15 En van alle vlees, waarin een geest des levens was, kwamen er twee en twee tot Noach in de ark.
Mukul se ac mutan se ke kain in ma moul nukewa welul Noah utyak nu in oak uh,
16 En die er kwamen, die kwamen mannetje en wijfje, van alle vlees, gelijk als hem God bevolen had. En de HEERE sloot achter hem toe.
oana ke God El sap. Na LEUM GOD El kaleang srungul in oak uh.
17 En die vloed was veertig dagen op de aarde, en de wateren vermeerderden, en hieven de ark op, zodat zij oprees boven de aarde.
Sronot uh yokyokelik ke len angngaul, ac kof uh lapak nwe pahtkakunak oak uh.
18 En de wateren namen de overhand, en vermeerderden zeer op de aarde; en de ark ging op de wateren.
Kof uh loali, na oak ah pahtpat fin kof uh.
19 En de wateren namen gans zeer de overhand op de aarde, zodat alle hoge bergen, die onder den gansen hemel zijn, bedekt werden.
Lapak nwe eol ma fulat oemeet uh afla pac.
20 Vijftien ellen omhoog namen de wateren de overhand, en de bergen werden bedekt.
Sronot uh kiluk na nu lucng nwe ke na sun fit longoul limekosr lucng liki mangon eol fulat faclu.
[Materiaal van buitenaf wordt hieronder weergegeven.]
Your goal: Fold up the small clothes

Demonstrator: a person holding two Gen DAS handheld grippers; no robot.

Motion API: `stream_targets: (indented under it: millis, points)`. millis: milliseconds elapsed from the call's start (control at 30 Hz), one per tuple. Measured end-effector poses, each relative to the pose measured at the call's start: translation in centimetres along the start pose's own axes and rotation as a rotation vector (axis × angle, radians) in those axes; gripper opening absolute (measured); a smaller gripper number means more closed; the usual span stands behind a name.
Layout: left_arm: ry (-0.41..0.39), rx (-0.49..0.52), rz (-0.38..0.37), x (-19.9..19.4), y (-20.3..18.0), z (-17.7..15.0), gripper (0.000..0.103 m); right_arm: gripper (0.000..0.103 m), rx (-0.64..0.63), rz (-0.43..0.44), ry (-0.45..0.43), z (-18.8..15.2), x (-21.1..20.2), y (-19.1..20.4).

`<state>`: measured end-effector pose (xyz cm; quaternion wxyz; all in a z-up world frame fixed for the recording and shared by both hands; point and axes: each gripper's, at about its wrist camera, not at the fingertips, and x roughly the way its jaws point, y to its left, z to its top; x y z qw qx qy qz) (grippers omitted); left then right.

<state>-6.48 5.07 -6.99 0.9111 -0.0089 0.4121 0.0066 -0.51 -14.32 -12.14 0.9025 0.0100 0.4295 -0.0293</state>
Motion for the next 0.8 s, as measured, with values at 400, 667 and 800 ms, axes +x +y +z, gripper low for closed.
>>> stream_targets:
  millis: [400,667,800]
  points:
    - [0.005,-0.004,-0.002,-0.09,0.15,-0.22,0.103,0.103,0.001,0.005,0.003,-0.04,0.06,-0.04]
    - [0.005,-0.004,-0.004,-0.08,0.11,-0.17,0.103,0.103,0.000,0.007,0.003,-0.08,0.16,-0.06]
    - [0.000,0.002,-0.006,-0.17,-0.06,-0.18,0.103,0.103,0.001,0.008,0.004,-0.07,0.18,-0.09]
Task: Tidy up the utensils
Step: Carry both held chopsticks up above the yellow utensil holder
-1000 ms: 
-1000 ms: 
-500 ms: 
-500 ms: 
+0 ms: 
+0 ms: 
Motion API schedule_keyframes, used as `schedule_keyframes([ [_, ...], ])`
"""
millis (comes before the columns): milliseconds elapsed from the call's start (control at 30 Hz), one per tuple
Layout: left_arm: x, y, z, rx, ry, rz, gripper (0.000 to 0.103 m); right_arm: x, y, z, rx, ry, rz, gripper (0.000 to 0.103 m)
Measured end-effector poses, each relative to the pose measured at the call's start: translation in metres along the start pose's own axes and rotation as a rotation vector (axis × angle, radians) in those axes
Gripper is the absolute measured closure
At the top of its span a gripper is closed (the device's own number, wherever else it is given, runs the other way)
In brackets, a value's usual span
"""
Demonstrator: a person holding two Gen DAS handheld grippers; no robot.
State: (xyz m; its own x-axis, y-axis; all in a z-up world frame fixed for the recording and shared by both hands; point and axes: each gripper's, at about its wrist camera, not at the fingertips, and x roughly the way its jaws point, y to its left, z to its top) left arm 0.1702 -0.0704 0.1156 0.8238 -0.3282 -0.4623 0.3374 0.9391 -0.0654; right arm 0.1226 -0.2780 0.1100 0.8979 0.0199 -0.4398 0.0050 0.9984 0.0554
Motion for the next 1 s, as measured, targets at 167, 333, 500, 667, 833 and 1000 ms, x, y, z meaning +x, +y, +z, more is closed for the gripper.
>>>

21 En alle vlees, dat zich op de aarde roerde, gaf den geest, van het gevogelte, en van het vee, en van het wild gedierte, en van al het kruipend gedierte, dat op de aarde kroop, en alle mens.
Ma oasr moul la nukewa fin faclu misa — won nukewa, kosro nukewa, ac mwet nukewa.
22 Al wat een adem des geestes des levens in zijn neusgaten had, van alles wat op het droge was, is gestorven.
Ma nukewa ma oasr momong la fin faclu misa.
23 Alzo werd verdelgd al wat bestond, dat op den aardbodem was, van den mens aan tot het vee, tot het kruipend gedierte, en tot het gevogelte des hemels, en zij werden verdelgd van de aarde; doch Noach alleen bleef over, en wat met hem in de ark was.
LEUM GOD El kunausla ma moul nukewa faclu — mwet, kosro, ac won. Pwayena ma lula pa Noah, sou lal, ac ma nukewa su welul in oak uh.
24 En de wateren hadden de overhand boven de aarde, honderd en vijftig dagen.
Kof uh tiana kiluk nu ten, nwe ke sun len aksiofok lumngaul.